Image Segmentation of Rotating iPhone With Scikit-image

Last Updated on July 26, 2023 by Editorial Team

Author(s): Dmitri Azarnyh

Originally published on Towards AI.

Modern devices are full of different sensors: front and back cameras, accelerometers, gyroscopes, magnetometers, GPS, etc. Smart use of these devices allows for a large number of interesting applications such as compass, location detection, and games.

Photo by Nikita Vinogradov on Unsplash. Try to segment this cat from the background 🙂

One such application is to detect the orientation of an iPhone in space which can be accomplished with data from the accelerometer and gyroscope.

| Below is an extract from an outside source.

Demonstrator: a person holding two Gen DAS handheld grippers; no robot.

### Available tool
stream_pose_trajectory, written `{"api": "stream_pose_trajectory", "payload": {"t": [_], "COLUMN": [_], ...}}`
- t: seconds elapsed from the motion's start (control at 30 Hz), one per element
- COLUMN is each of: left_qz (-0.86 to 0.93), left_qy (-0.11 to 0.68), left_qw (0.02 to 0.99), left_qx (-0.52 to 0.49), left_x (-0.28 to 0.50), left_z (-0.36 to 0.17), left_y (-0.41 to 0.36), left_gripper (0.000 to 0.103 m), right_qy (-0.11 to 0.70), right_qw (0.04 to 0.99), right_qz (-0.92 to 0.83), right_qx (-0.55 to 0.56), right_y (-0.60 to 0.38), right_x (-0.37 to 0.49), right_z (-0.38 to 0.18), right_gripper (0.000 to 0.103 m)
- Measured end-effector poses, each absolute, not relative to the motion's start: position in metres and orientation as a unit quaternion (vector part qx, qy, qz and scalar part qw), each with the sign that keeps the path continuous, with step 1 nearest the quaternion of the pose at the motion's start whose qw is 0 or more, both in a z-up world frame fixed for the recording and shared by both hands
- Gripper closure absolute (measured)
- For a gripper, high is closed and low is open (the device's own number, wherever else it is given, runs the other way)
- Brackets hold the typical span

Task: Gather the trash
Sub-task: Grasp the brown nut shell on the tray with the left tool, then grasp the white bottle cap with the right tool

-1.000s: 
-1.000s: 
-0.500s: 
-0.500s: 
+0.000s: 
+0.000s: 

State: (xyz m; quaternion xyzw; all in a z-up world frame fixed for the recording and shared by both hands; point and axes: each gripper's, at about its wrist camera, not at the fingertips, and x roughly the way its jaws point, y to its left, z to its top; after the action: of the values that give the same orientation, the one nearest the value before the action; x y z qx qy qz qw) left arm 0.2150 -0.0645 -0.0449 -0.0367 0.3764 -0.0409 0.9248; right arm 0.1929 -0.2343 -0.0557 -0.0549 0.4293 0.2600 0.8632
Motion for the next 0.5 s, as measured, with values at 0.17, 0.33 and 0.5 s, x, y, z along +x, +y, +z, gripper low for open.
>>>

In the previous blog post, I wrote about the detection of iPhone orientation around one axis with data from two sensors of iPhone: gyroscope and accelerometer. The reconstruction of iPhone orientation was compared with the video. The results of the orientation reconstructed with sensors were a good qualitative match with the orientation depicted in the video:

In this blog post, I present the way to extract the angle of iPhone inclination from the video with image segmentation. Then, I show the comparison of an error between two ways of measurement. Let me guide you through.

Video preparation

Before starting with the segmentation, there are a few things to prepare. My video was recorded with an iPhone and had a variate frame rate. To synchronize video clocks with sensor clocks, a constant frame rate is preferable. So, the first step would be to transfer the video to a constant frame rate. The next step would be to split the video into images where each frame corresponds to a jpeg image. The whole dataset of images can be found here.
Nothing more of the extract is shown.